◆ WHAT THE TASK REQUIRES ◆
Whenever the word "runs" shows up in a line of the data, copy that line.

------ DATA RECORDS

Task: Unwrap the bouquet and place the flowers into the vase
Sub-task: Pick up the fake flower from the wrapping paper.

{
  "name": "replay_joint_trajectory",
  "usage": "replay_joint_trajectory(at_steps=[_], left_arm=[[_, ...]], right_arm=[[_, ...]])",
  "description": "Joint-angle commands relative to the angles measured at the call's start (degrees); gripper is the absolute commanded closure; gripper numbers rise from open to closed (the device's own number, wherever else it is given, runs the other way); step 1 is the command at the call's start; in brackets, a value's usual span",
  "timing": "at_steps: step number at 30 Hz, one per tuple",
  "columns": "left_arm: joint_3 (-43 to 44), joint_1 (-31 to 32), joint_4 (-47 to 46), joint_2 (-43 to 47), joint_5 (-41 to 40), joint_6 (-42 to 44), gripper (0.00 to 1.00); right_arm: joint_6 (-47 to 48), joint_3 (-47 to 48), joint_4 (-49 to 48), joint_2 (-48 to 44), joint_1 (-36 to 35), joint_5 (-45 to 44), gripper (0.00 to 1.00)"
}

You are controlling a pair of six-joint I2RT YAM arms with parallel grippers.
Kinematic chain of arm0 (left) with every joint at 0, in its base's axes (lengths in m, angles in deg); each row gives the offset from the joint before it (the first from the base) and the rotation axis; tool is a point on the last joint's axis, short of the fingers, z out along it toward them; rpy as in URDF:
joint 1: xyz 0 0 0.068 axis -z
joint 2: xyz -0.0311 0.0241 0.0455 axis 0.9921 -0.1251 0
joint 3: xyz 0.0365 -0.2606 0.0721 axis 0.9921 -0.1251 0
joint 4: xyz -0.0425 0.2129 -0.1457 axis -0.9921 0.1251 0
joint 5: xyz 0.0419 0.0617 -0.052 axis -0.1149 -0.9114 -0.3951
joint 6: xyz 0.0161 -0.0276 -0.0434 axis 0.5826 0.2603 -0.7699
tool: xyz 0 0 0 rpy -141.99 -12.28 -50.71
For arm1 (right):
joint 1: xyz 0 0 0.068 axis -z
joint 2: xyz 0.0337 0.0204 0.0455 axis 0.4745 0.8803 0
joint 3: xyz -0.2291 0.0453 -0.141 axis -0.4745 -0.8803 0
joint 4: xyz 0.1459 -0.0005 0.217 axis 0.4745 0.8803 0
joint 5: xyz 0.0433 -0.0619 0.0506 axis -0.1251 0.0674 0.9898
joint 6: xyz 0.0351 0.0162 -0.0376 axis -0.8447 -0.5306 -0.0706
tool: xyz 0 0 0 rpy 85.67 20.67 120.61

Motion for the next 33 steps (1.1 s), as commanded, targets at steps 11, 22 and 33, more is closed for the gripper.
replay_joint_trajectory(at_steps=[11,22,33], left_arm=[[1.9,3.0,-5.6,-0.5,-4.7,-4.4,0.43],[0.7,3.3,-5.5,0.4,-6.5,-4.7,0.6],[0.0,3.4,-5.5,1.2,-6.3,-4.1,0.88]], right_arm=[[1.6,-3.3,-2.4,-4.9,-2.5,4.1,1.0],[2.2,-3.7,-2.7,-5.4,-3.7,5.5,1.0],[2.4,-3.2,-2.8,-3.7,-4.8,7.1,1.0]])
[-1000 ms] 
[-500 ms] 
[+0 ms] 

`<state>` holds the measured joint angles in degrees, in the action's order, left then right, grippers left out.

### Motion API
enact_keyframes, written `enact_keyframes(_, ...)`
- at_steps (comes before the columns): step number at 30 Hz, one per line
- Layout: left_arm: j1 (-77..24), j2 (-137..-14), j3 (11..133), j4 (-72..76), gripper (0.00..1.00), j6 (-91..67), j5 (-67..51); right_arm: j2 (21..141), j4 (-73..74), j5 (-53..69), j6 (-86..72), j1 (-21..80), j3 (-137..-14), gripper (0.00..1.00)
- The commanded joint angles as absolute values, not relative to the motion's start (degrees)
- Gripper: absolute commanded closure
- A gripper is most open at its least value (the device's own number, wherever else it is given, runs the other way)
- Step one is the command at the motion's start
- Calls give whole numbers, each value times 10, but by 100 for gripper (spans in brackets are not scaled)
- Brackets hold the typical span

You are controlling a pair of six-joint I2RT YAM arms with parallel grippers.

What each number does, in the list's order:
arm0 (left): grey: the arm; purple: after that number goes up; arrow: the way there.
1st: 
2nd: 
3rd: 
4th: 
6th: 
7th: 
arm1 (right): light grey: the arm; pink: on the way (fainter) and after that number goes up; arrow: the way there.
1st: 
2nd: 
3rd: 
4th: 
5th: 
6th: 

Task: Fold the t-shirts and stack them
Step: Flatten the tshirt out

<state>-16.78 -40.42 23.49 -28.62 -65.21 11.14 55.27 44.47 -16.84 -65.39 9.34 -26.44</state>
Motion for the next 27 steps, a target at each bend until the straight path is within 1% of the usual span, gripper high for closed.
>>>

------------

◆ EXERCISE OUTPUT ◆
  "description": "Joint-angle commands relative to the angles measured at the call's start (degrees); gripper is the absolute commanded closure; gripper numbers rise from open to closed (the device's own number, wherever else it is given, runs the other way); step 1 is the command at the call's start; in brackets, a value's usual span",
- A gripper is most open at its least value (the device's own number, wherever else it is given, runs the other way)

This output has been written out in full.